The Esteban family has been shopping for years every seven days in the same supermarket in Barcelona. This week's ticket with 37 basic products such as dairy products, rice, fruit or meat has gone from 100 euros in October last year to 117 this month.

The rise in the last 12 months goes by neighborhood but in no case falls below 5% of chocolate or some feminine hygiene products. Above all, the price of sugar is surprising. A kilo of the extra-white variety cost 0.79 euros in October last year, while yesterday they needed 1.49 euros. It is 89% more. This real growth in the supermarket of the Catalan capital is much higher than the 13% annual increase that appears in the INE statistics published yesterday. Once again, statistics are not always capable of capturing the reality of citizens in all its harshness.

Another example. The INE maintains that fresh legumes and vegetables have become 18% more expensive in the last 12 months, but on the Esteban family's real shopping list, a kilo of green beans of the Perona variety went from 6.7 euros to 8, 96, 34% more. The increase in sheep cheese also stands out: the 250-gram wedge is sold for 3.75 euros. It is one euro more than a year ago.

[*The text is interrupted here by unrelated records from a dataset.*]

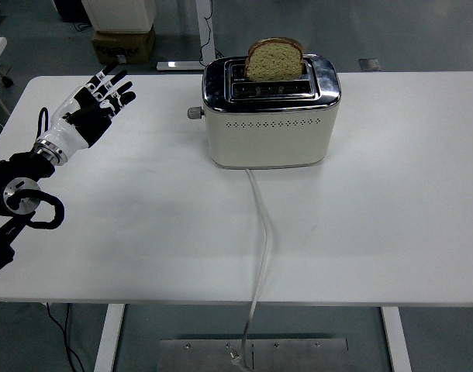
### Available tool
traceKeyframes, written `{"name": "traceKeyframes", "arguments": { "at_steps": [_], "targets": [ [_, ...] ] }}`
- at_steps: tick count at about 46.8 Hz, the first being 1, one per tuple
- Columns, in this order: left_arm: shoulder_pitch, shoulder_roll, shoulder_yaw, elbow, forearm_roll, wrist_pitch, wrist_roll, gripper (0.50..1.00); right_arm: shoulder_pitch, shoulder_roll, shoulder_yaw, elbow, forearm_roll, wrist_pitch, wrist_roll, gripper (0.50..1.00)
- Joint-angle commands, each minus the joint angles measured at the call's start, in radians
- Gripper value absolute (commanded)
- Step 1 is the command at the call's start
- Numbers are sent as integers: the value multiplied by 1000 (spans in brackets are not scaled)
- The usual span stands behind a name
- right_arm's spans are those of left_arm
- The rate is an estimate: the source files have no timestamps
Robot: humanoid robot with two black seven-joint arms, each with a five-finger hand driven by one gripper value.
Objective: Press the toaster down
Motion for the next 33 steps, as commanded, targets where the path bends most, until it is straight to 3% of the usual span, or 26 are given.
{"name": "traceKeyframes", "arguments": {
  "at_steps": [1, 21, 29, 33],
  "targets": [
    [-2, -1, 0, 0, 0, 2, 0, 1000, 0, 0, 0, 0, -1, 0, 0, 1000],
    [7, -13, -2, 0, -48, 0, -6, 1000, 0, 0, 0, 0, -1, 0, 0, 998],
    [4, -12, -12, 0, -63, 3, -60, 1000, 0, 0, 0, 0, -1, 0, 0, 1000],
    [8, -12, -15, 0, -69, 9, -61, 1000, 0, 0, 1, 0, -1, 0, 0, 1000]
  ]
}}
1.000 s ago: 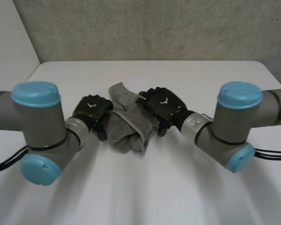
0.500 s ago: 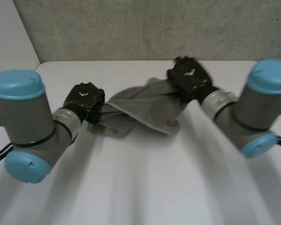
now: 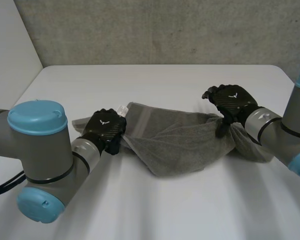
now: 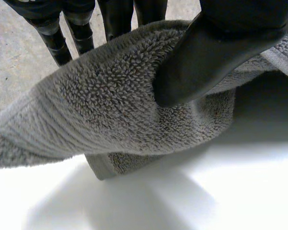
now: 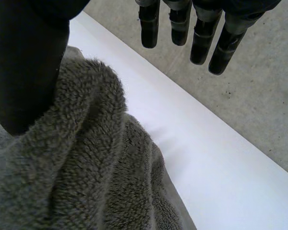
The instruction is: Fold the towel.
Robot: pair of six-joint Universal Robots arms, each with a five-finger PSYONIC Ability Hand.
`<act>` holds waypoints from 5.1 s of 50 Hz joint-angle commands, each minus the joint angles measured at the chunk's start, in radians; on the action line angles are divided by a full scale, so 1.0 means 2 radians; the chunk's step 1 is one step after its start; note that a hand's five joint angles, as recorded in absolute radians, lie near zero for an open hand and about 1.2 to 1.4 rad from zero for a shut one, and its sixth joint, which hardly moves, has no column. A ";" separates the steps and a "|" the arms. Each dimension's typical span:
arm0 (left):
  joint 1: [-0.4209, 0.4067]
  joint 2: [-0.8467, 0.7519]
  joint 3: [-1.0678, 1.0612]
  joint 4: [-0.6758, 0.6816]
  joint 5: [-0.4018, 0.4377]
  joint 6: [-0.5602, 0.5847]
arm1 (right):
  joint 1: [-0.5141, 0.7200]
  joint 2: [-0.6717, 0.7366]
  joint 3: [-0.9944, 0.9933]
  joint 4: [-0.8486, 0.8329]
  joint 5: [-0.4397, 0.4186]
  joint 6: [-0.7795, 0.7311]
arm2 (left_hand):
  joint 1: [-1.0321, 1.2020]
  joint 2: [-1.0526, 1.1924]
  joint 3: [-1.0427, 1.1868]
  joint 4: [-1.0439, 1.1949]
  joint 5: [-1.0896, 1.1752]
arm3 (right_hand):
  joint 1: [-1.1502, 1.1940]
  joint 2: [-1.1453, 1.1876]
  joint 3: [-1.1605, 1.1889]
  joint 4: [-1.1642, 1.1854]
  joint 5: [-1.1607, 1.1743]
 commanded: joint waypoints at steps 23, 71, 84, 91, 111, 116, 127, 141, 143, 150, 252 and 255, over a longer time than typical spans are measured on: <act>0.000 0.073 0.061 -0.021 0.001 -0.028 | -0.034 -0.211 0.258 0.063 -0.048 -0.038 | 0.051 0.037 -0.026 -0.029 0.026 | -0.038 -0.038 -0.022 -0.038 -0.030; 0.031 0.222 -0.018 -0.019 0.009 -0.074 | -0.010 -0.187 -0.006 0.056 -0.077 0.039 | 0.051 0.037 -0.026 -0.029 0.026 | 0.573 0.573 -0.022 -0.038 0.581; 0.032 0.149 -0.027 -0.014 0.008 -0.078 | 0.017 0.117 -0.216 0.065 -0.005 -0.019 | 0.051 0.037 -0.026 -0.029 0.026 | 0.573 0.573 -0.022 -0.038 0.581; 0.025 0.100 -0.019 -0.014 0.008 -0.078 | 0.037 0.119 -0.196 0.040 0.094 -0.070 | 0.051 0.037 -0.026 -0.029 0.026 | -0.038 -0.038 -0.022 -0.038 -0.030; 0.026 0.098 -0.017 -0.013 0.007 -0.078 | 0.038 -0.115 0.124 -0.038 0.034 -0.049 | 0.051 0.037 -0.026 -0.029 0.026 | -0.038 -0.038 -0.022 -0.038 -0.030; 0.024 0.100 -0.021 -0.013 0.008 -0.077 | 0.038 -0.114 0.164 -0.046 0.018 -0.045 | 0.051 0.037 -0.026 -0.029 0.026 | -0.038 -0.038 -0.022 -0.038 -0.030; 0.012 0.096 -0.032 -0.013 0.007 -0.076 | 0.044 -0.012 0.116 -0.117 -0.013 -0.032 | 0.051 0.037 -0.026 -0.029 0.026 | 0.039 0.039 -0.022 -0.038 0.047; 0.033 0.101 -0.041 -0.018 0.009 -0.072 | 0.008 -0.028 0.118 -0.106 -0.079 -0.034 | 0.051 0.037 -0.026 -0.029 0.026 | 0.573 0.573 -0.022 -0.038 0.581; 0.040 0.102 -0.044 -0.018 0.010 -0.072 | 0.004 -0.041 0.130 -0.096 -0.091 -0.034 | 0.051 0.037 -0.026 -0.029 0.026 | 0.573 0.573 -0.022 -0.038 0.581; 0.050 0.100 -0.055 -0.020 0.040 -0.072 | -0.021 -0.074 0.156 -0.004 -0.156 -0.064 | 0.051 0.037 -0.026 -0.029 0.026 | 0.573 0.573 -0.022 -0.038 0.581; 0.056 0.070 -0.046 0.104 0.080 -0.028 | -0.071 0.077 -0.038 0.016 -0.073 0.225 | -0.560 -0.573 -0.026 -0.029 -0.585 | 0.062 0.062 -0.022 -0.038 0.070; 0.056 0.070 -0.048 0.104 0.080 -0.028 | -0.069 0.081 -0.037 0.016 -0.074 0.225 | -0.560 -0.573 -0.026 -0.029 -0.585 | 0.079 0.078 -0.022 -0.038 0.087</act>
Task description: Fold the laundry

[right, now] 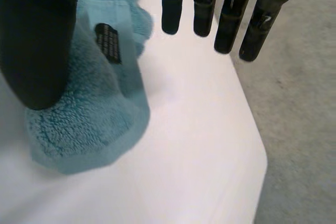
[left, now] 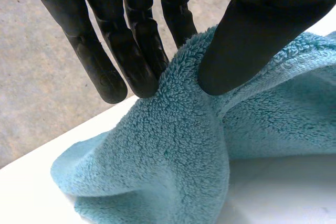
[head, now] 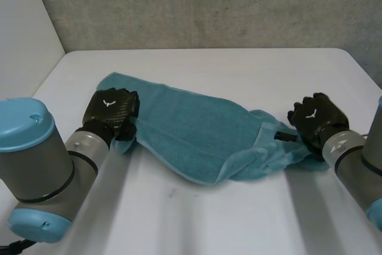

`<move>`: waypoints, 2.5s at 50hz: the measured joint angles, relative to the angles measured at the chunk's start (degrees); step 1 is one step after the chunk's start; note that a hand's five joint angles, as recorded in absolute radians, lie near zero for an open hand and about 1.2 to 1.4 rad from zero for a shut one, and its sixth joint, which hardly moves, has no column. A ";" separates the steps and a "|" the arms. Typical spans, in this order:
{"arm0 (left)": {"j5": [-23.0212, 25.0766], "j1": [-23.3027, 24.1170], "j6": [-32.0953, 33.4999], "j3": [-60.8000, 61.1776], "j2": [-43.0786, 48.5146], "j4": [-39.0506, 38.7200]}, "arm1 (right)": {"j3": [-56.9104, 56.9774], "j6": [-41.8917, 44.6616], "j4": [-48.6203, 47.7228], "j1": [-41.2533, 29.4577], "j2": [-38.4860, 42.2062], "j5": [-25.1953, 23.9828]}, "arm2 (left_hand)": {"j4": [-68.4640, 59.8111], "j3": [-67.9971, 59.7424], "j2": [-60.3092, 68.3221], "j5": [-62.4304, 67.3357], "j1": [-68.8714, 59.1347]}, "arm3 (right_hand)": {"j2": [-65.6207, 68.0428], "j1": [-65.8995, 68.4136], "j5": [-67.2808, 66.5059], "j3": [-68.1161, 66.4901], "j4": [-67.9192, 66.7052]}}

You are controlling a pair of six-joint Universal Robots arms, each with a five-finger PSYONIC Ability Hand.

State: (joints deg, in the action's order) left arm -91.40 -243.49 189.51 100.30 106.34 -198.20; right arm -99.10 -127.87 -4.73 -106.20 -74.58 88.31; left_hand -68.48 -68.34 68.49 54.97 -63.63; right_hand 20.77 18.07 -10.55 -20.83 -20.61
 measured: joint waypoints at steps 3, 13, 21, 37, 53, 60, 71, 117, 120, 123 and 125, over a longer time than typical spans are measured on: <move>0.00 0.27 -0.03 0.13 -0.07 0.47 | 0.92 -0.90 0.08 0.52 -1.72 0.20 | 0.00 0.00 0.01 0.00 0.00 | -3.38 -2.76 3.88 3.90 3.87; -0.03 0.58 -0.08 0.81 -0.55 1.53 | 11.00 -15.72 3.77 -0.05 -7.71 -1.34 | 0.00 0.00 0.02 0.00 0.00 | -4.89 -3.25 5.23 5.81 4.15; -0.09 1.21 -0.08 1.67 -1.12 2.59 | 25.75 -25.84 19.90 -0.55 2.36 -12.90 | -0.01 0.00 0.03 0.00 0.00 | -4.70 -3.24 4.70 5.63 4.03; -0.07 0.67 -0.02 2.37 -2.77 2.89 | 40.92 -21.32 41.63 -4.53 23.13 -19.18 | -0.02 0.00 0.03 0.00 0.00 | 0.70 0.93 -1.35 -1.35 -1.45; 0.16 -2.31 0.47 -4.54 0.12 2.36 | 48.57 -19.31 38.56 -4.48 26.25 -16.58 | -0.02 -0.06 0.10 0.00 0.00 | 46.86 37.30 -45.20 -46.78 -47.40; 0.21 -3.53 2.17 -19.70 3.42 1.45 | 59.25 -33.44 15.34 -4.47 22.01 -7.54 | -0.03 -0.13 0.20 0.00 0.00 | 46.87 37.77 -45.52 -46.87 -47.47; 1.82 -7.76 1.56 -34.10 1.42 -14.38 | 45.40 -38.62 -13.98 -4.62 6.26 0.47 | -0.04 -0.16 0.27 0.00 0.00 | 46.87 37.78 -45.52 -46.92 -47.69; 5.68 -3.64 -1.71 2.73 -1.82 7.40 | 23.14 -33.93 2.07 -11.95 -2.02 3.15 | 56.34 55.47 -56.28 -52.15 51.23 | 46.87 37.78 -46.07 -47.20 -47.70; 2.62 -1.98 -4.78 4.09 -3.95 7.46 | 25.46 -34.06 4.39 -13.16 -2.04 4.26 | 56.34 55.48 -56.29 -52.15 51.23 | 46.87 37.78 -46.07 -47.20 -47.70; -0.49 -0.07 -7.61 5.25 -5.34 7.47 | 26.87 -34.45 5.25 -14.21 -2.18 5.41 | 56.34 55.47 -56.29 -52.15 51.23 | 46.87 37.78 -46.07 -47.20 -47.70; -3.53 1.86 -10.14 6.08 -6.10 7.42 | 28.40 -35.29 5.67 -15.37 -2.60 6.83 | 56.34 55.48 -56.29 -52.15 51.23 | 46.87 37.78 -46.07 -47.20 -47.70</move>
State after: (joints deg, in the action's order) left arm -94.93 -241.63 179.36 106.38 100.24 -190.78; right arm -70.71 -163.17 0.94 -121.57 -77.17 95.14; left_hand -12.14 -12.86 12.20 2.82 -12.41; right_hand 67.64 55.85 -56.62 -68.03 -68.31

In other basic products such as rice, meat or potatoes, significant increases were also recorded. A kilo of rice is sold at 1.69 euros compared to 1.49 euros in October 2021. The growth is 19%. In meat, the Esteban family buys Duroc-type loin: the kilo is sold at 11.95 euros. It is 26% more than a year ago. Potatoes increased their ticket price by 35.2%, to 2.69 euros.

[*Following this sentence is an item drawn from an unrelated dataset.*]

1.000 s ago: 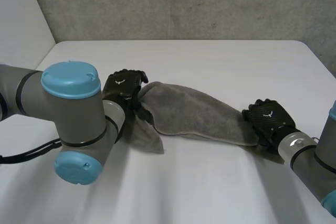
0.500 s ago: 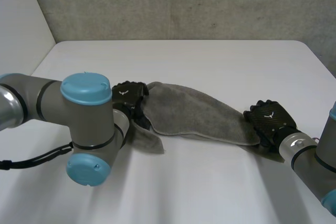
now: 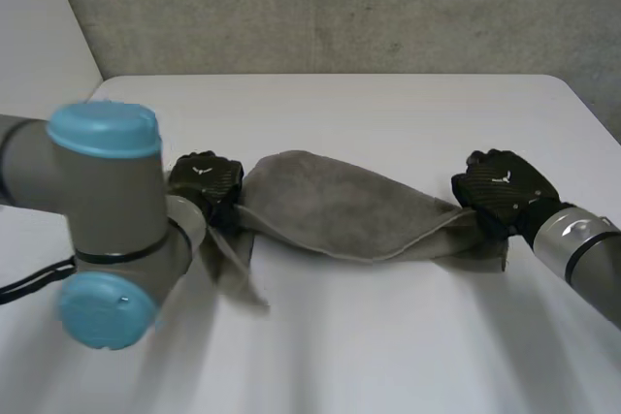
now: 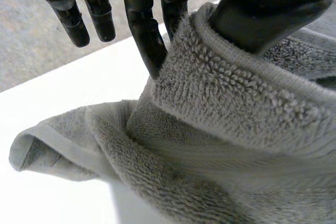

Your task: Fold the towel.

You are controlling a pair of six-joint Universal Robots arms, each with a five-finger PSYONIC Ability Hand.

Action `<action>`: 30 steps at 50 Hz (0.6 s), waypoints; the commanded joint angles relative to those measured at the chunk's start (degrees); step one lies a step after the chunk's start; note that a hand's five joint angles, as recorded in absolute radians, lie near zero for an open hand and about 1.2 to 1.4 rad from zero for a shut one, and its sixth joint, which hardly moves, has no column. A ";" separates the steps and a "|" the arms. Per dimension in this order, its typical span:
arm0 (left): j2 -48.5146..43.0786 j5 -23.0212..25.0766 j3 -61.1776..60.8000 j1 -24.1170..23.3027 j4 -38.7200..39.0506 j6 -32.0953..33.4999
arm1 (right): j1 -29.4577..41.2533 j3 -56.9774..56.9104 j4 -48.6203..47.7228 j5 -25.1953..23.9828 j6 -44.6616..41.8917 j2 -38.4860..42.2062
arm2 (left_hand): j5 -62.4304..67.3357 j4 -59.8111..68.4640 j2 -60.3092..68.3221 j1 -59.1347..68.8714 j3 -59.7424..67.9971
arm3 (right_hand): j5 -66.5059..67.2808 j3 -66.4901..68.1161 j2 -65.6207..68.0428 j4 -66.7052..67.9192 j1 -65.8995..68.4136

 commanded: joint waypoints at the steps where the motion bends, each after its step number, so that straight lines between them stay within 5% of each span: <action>1: 1.76 5.41 0.65 4.96 -5.10 5.20 | 0.06 -5.86 8.31 -5.21 -0.43 -0.54 | 4.01 -3.18 5.58 4.69 -2.58 | 3.59 -1.87 4.96 -3.05 4.16; 9: -9.05 6.55 13.83 9.79 6.06 10.56 | 6.37 -29.36 2.11 -2.51 0.01 12.36 | 4.01 -3.18 5.58 4.69 -2.58 | 3.59 -1.87 4.96 -3.05 4.16; 16: -3.99 6.72 25.86 10.67 21.84 11.71 | 7.79 -41.53 -13.43 6.63 5.34 5.48 | 4.01 -3.18 5.58 4.69 -2.58 | 3.59 -1.87 4.96 -3.05 4.16; 22: 11.32 9.08 21.24 11.81 31.63 11.79 | 7.09 -39.01 -19.46 5.26 12.66 -2.81 | 4.01 -3.18 5.58 4.69 -2.58 | 3.59 -1.87 4.96 -3.05 4.16; 30: 15.47 16.91 5.87 15.41 32.25 12.14 | 6.65 -22.78 -16.04 -3.44 11.01 -7.56 | 4.01 -3.18 5.58 4.69 -2.58 | 3.59 -1.87 4.96 -3.05 4.16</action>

The dimension of the problem of the increase in food prices is greater because it is not accompanied by an increase in wages. The latest data compiled by the USO union show that, up to September, a rise of 2.6% has been approved in the 653 collective agreements signed. If the people who work in the Esteban family did so in one of those companies where salaries have risen by 2.6%, it would imply that every time they go to the supermarket the extra 17 euros that the shopping basket costs them only 2.5 euros will be assumed with the salary increase. The remaining 14-odd euros will be deducted from other expenses or they will have to start thinking about getting into debt.

The food bill is only part of the growing expenses that families have to face. Those that keep a fixed-rate mortgage alive and have a revision will also have to face increases of up to 150 euros for every 100,000 euros of loan. And the third great cost that is also skyrocketing is energy, especially electricity and gas, but also fuel. The measures to mitigate these effects are limited to specific aid and fertilizer subsidies.

The CC.OO. he recalled yesterday that "wages are not responsible for the sharp rise in inflation" but rather it is the direct translation that companies make of the increase in costs such as energy or transport to food.

These measures have partially moderated the increase in inflation which, according to Funcas, has begun a decline. What is not clear is when the rise in food prices will start to slow down. The problem is that the increase of up to 89% in some products will be almost impossible to lower and all or part of it will be permanently incorporated into the prices.